Hybride naturel et de culture entre Dryas octopetala et Dryas drummondii, de la famille des Rosacées, il associe les caractères des deux parents tout en présentant une personnalité propre bien reconnaissable. On le rencontre spontanément dans certaines zones de contact entre les deux espèces parentes, en Amérique du Nord, et il est également reproduit en culture pour l'horticulture alpine.
Comme Dryas octopetala, il forme un tapis rampant et dense, de 10 à 15 cm de hauteur, aux feuilles persistantes, ovales, crénelées, vertes et luisantes dessus, blanchâtres et tomenteuses dessous. C'est à la fleur que l'hybride se trahit le mieux : les boutons sont nettement penchés et d'un jaune crème hérité de Dryas drummondii, puis la fleur s'ouvre en se redressant partiellement pour révéler des pétales blanc crème légèrement teintés de jaune pâle à la base, intermédiaires entre le blanc pur de l'un et le jaune franc de l'autre parent. Les têtes fruitières plumeuses, argentées, sont tout aussi ornementales qu'elles le sont chez octopetala.
Dans son milieu naturel, sa floraison s'étend de juin à août.

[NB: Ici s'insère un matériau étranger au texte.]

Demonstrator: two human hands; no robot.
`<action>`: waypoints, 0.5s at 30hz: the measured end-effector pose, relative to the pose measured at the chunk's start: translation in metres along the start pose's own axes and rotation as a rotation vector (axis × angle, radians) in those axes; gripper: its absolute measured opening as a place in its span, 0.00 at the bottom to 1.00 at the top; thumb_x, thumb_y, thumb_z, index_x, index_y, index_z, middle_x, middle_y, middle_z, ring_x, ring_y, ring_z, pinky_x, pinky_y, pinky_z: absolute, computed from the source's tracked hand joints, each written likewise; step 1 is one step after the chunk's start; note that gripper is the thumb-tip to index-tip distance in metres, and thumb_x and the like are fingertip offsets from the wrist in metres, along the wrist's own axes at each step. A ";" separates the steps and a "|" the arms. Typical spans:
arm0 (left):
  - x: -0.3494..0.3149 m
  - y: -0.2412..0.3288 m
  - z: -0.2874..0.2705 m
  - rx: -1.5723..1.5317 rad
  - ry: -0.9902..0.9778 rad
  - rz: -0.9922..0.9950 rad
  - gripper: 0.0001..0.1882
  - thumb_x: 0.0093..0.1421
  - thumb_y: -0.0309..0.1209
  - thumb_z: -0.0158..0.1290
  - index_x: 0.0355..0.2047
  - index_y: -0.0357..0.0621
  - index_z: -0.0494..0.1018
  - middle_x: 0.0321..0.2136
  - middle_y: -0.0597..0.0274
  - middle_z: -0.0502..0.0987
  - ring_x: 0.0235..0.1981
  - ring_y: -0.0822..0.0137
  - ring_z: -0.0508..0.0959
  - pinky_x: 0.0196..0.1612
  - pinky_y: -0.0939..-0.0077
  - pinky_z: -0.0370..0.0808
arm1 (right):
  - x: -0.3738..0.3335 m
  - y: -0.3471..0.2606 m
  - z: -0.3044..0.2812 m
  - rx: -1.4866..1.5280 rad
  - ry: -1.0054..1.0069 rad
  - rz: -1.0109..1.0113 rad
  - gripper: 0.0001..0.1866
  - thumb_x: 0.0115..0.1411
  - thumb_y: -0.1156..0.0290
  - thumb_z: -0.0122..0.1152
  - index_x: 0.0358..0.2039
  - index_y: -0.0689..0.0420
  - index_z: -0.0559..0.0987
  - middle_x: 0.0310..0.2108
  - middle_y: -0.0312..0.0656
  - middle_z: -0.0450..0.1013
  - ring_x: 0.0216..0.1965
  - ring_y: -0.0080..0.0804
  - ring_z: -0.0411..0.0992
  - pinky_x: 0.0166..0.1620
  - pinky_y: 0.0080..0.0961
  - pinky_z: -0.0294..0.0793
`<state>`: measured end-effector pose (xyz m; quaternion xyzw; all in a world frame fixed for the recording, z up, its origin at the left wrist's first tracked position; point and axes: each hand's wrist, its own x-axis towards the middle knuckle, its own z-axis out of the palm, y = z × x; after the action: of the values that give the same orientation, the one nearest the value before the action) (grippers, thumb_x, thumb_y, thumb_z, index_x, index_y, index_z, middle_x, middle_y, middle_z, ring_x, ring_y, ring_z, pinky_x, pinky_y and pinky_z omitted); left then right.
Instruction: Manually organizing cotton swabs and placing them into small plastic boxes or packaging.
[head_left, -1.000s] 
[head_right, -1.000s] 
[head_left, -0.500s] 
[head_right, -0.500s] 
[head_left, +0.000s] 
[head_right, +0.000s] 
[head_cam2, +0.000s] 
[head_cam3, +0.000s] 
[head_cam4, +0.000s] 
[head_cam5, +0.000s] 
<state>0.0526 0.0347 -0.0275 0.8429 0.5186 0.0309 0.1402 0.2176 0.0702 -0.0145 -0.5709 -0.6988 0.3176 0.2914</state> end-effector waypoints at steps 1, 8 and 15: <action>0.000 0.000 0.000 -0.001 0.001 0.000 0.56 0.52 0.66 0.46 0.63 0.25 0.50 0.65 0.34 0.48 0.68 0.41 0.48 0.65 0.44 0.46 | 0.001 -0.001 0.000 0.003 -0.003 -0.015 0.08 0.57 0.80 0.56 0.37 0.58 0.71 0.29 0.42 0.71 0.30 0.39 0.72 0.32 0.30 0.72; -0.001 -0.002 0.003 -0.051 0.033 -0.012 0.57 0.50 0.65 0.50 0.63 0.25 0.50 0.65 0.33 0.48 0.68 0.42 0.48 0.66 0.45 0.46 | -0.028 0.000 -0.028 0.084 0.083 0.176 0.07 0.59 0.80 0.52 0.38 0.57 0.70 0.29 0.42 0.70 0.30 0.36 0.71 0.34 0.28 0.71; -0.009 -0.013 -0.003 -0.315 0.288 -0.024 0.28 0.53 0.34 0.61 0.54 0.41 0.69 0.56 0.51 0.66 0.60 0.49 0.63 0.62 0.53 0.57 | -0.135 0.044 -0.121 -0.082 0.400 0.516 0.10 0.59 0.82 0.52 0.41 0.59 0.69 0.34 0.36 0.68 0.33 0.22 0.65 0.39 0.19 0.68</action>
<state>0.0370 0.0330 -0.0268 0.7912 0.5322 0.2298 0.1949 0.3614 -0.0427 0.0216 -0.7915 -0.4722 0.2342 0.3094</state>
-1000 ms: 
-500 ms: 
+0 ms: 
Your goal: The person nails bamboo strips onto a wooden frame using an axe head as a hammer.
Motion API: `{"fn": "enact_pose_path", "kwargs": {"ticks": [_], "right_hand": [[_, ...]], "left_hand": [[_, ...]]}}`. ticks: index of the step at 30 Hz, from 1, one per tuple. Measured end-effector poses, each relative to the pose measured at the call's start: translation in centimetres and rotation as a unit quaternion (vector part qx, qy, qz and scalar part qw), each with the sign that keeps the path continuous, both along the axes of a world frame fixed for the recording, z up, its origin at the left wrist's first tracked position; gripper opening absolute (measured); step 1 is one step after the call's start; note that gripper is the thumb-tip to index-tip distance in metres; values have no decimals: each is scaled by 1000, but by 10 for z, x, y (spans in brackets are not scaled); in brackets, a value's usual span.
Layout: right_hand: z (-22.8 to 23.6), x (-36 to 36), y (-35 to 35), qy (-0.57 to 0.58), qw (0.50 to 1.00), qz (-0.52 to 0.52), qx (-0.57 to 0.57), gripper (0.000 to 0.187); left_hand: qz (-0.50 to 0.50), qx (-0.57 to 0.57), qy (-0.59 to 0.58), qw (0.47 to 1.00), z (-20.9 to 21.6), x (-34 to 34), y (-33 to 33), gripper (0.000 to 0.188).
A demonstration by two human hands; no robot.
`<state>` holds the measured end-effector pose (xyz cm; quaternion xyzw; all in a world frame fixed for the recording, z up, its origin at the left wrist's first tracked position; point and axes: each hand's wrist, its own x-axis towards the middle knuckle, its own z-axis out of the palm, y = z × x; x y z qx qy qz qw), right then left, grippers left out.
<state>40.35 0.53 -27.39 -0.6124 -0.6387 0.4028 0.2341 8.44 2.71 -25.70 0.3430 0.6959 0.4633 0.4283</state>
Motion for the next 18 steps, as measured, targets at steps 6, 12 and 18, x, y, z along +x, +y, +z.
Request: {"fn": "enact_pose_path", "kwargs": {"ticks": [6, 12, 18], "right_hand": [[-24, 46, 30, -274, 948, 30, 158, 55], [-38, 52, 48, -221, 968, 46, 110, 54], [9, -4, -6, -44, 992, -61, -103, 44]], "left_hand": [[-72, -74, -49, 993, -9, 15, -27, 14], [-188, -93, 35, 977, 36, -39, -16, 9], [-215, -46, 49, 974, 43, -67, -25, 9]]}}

En culture sous climat tempéré, elle intervient généralement en mai-juin.
Il partage les mêmes exigences culturales que Dryas octopetala : sol bien drainé, de préférence calcaire, pauvre, plein soleil, et bonne rusticité hivernale. Il redoute l'humidité stagnante. Sa vigueur légèrement supérieure à celle du parent octopetala en fait parfois un choix privilégié pour couvrir rapidement de larges surfaces en rocaille.